The intense aching I felt, Isn’t there anymore.
I still whisper your name… Not as often as I used to.
Now it may be once, Before the day is through.
I still hear your voice.. Replaying, in my mind.
But it’s fading now, Soon, silence I will find.
I still long for you.. To feel your touch.
But, it’s not like before; I don’t dream it as much.
I still think about you… And wonder how you are.

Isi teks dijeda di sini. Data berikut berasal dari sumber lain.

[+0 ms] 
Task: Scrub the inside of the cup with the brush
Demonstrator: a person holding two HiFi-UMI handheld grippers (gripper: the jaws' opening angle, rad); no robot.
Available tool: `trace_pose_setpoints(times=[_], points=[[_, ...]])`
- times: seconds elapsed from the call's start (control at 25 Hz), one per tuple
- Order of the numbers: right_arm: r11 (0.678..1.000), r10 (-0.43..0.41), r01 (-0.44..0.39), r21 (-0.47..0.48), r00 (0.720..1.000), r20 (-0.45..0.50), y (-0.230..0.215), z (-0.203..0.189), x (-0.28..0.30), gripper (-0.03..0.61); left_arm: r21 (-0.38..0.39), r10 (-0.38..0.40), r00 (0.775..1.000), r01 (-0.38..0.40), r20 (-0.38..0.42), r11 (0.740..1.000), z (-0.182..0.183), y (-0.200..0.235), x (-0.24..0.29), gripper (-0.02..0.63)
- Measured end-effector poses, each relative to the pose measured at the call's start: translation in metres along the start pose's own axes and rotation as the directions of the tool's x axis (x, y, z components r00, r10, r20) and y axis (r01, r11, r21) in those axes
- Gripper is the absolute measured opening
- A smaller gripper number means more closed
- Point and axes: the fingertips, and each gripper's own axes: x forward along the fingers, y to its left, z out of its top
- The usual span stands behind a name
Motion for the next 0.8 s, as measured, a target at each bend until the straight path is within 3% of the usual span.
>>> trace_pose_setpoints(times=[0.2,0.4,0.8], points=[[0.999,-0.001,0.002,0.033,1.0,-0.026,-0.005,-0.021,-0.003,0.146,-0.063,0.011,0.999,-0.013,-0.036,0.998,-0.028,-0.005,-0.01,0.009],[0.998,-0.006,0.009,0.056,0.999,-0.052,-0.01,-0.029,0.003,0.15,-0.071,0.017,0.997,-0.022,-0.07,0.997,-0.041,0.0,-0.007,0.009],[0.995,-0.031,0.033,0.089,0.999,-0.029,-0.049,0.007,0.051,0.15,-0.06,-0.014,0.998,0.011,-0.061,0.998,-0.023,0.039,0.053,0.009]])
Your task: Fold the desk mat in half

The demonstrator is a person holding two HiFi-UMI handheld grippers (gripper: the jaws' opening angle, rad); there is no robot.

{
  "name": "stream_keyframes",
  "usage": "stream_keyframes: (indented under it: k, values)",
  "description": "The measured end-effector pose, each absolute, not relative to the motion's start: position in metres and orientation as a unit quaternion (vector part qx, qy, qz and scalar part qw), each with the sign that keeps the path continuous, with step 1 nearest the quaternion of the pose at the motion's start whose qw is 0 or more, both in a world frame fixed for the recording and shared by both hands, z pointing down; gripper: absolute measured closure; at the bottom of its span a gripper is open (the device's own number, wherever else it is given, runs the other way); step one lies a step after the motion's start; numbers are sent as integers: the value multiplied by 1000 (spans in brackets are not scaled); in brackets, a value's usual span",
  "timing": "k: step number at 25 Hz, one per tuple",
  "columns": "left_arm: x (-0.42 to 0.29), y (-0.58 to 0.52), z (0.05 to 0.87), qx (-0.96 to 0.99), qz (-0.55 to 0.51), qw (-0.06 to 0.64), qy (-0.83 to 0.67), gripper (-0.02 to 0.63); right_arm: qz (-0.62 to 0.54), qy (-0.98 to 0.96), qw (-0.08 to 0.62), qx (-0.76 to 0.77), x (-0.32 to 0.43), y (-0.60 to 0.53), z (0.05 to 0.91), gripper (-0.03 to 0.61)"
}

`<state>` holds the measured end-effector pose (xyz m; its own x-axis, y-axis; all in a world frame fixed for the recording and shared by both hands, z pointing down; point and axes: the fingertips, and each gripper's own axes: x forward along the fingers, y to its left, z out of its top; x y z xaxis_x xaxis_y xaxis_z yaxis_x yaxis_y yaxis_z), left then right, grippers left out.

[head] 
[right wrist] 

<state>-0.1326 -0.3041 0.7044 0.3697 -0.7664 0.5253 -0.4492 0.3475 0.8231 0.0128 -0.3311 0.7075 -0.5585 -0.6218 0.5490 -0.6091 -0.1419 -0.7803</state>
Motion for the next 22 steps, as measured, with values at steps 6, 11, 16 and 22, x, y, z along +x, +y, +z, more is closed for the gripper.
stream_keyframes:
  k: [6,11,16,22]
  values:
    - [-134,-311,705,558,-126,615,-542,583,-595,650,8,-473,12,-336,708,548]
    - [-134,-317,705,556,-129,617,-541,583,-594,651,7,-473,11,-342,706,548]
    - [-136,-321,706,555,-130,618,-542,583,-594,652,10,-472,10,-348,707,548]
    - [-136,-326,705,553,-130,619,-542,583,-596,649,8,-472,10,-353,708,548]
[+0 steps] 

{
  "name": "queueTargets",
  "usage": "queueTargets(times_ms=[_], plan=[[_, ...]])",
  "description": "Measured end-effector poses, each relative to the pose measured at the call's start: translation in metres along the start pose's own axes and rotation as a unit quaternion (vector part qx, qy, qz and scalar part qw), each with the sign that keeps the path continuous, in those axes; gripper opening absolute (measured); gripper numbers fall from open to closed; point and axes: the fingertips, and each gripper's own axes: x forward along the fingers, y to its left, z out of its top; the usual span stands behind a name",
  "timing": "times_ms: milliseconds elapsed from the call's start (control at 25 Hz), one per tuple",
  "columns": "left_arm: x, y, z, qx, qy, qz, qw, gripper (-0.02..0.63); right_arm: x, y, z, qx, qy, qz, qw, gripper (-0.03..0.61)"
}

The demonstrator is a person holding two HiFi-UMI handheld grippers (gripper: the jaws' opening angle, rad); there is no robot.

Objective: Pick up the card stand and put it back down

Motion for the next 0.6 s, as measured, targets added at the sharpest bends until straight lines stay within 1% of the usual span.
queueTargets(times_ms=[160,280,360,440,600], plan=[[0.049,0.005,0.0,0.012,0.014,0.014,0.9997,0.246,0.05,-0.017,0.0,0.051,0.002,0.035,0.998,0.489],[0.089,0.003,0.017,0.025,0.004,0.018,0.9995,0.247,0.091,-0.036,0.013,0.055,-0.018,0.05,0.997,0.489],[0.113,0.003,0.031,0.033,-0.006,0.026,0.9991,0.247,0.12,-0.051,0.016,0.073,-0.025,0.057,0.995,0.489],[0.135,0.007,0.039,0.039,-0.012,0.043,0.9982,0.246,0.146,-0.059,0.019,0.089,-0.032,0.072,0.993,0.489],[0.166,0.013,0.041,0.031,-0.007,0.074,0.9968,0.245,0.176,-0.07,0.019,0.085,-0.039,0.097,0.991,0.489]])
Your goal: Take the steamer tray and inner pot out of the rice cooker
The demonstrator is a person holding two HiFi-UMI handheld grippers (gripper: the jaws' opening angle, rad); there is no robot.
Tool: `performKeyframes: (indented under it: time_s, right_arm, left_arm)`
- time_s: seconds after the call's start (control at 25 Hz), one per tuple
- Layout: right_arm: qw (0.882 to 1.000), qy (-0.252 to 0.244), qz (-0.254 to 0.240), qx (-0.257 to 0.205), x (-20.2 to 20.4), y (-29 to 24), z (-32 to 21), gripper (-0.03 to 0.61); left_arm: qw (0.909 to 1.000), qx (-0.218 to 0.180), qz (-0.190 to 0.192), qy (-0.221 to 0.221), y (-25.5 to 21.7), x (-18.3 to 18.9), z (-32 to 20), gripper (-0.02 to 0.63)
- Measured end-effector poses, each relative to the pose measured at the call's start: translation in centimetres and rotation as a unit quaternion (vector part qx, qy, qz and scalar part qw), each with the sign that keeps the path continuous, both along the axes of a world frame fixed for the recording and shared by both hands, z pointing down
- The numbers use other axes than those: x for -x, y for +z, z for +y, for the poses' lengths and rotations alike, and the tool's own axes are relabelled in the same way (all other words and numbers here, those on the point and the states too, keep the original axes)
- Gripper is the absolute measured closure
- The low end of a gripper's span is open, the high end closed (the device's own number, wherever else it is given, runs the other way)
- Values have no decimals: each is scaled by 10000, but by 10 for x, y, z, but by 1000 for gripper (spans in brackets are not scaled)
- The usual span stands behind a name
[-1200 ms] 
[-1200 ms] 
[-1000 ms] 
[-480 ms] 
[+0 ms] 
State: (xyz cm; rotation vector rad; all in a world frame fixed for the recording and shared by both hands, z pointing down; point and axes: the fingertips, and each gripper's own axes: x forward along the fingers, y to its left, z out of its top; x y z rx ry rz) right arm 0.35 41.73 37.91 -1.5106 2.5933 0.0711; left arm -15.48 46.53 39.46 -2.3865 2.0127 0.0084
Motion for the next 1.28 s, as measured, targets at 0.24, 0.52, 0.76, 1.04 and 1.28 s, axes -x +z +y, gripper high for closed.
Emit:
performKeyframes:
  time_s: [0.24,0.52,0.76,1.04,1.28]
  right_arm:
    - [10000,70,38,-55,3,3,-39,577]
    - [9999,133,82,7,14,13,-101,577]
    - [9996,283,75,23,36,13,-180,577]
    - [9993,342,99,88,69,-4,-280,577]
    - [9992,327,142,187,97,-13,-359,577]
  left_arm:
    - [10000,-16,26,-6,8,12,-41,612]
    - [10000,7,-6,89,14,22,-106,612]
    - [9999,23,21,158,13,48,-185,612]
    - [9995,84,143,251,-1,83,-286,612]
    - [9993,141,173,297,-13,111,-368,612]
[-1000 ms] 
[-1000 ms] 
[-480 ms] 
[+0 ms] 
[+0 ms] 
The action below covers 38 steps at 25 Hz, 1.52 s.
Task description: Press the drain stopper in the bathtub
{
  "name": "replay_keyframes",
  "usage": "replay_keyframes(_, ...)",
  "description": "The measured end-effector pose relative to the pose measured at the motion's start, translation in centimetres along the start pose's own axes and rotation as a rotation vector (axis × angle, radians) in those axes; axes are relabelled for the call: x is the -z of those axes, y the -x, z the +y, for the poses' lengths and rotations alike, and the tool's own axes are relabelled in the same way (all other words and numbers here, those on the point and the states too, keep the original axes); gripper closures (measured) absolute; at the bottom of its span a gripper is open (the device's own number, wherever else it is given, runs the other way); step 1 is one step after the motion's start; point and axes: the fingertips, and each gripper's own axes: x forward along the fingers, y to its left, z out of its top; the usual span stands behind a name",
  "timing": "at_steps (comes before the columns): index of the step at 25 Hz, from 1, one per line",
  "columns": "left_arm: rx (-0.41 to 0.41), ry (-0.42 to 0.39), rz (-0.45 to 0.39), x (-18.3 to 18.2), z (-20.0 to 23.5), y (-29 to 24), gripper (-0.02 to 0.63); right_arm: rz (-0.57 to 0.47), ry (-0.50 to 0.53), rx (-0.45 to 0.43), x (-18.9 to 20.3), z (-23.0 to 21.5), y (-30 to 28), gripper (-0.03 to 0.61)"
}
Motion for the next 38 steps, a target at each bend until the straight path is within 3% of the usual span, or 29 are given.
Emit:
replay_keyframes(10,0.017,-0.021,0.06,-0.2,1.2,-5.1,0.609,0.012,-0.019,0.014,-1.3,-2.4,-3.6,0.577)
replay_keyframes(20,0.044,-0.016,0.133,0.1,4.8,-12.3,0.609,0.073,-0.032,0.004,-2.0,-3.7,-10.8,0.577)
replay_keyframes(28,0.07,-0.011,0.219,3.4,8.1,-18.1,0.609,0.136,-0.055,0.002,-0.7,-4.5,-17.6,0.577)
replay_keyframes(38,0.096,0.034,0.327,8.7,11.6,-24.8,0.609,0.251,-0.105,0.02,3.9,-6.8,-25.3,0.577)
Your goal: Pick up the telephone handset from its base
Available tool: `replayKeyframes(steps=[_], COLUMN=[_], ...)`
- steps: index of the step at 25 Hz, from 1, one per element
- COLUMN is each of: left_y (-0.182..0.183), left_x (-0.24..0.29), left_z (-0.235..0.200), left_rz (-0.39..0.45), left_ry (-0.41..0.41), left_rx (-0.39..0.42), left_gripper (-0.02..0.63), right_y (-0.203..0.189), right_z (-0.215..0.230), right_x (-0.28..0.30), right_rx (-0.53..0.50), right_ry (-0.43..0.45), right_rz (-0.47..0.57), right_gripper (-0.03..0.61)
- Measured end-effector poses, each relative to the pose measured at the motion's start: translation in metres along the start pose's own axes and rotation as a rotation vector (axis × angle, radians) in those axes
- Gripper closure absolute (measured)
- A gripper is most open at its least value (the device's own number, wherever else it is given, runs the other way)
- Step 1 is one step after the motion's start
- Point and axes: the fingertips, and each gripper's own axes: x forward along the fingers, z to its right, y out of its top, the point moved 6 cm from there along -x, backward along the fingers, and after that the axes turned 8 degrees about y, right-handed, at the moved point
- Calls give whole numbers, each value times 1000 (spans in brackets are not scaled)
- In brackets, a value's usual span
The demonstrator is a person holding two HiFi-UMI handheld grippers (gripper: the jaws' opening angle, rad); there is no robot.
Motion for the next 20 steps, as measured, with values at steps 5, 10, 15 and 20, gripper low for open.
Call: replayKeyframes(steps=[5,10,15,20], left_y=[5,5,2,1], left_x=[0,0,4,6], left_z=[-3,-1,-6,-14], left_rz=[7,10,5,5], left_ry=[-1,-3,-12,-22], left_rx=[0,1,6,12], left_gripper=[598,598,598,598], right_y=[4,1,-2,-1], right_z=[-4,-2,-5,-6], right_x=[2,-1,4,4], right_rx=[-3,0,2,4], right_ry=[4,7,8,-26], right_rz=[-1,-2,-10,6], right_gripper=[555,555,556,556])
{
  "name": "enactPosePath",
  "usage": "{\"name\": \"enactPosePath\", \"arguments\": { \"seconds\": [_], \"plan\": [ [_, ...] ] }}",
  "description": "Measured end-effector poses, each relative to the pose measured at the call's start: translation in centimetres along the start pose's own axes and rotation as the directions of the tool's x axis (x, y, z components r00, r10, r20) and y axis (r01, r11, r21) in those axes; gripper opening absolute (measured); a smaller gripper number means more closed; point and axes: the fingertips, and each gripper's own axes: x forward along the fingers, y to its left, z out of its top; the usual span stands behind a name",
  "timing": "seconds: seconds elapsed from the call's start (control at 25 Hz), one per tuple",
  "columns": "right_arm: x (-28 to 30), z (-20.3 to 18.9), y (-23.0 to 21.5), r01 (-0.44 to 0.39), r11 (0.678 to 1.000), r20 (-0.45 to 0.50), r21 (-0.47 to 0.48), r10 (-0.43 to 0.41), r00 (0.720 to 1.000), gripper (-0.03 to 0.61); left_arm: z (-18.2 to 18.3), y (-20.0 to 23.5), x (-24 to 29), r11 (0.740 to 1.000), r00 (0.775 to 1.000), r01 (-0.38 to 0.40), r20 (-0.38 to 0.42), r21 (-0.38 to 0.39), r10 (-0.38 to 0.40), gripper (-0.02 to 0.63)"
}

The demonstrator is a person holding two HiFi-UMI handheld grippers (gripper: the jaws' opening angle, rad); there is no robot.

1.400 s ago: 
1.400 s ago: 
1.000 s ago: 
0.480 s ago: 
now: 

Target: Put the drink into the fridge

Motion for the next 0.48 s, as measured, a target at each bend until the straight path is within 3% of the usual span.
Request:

But my feelings have changed, And they don’t go as far.
I still feel you sometimes… Maybe you’re thinking of me?
Or maybe it’s just a little memory, of how it used to be.
I still love you… But it’s just not as strong.
Because I’m letting you go now, so we can both move on.
You still have a piece of my heart… Cause I always felt you here.
Now, I’m hoping and praying, That, that too, will quickly disappear.
This will be my last goodbye… I’ve nothing else to say.
Everything I felt for you, Can now just fade away.

To Dinda Delia
From Secret admire.

Oh iya, ini tulisan tangan Rafi, tulisan ini sama dengan tulisan permohonan maafnya yang pernah dia titipkan lewa Reza.
“Maafkan aku Raf aku banyak menyakitimu dan menyia-nyiakan kebaiakanmu. Pengorbananmu untuk ku begitu besar. Sekarang aku sadar bahwa cintamulah yang sebenarnya abadi untukku bukan Dani. Andai kau masih hidup aku akan balas semua cinta dan sayangmu dan aku bersedia menjadi kekasih sejatimu.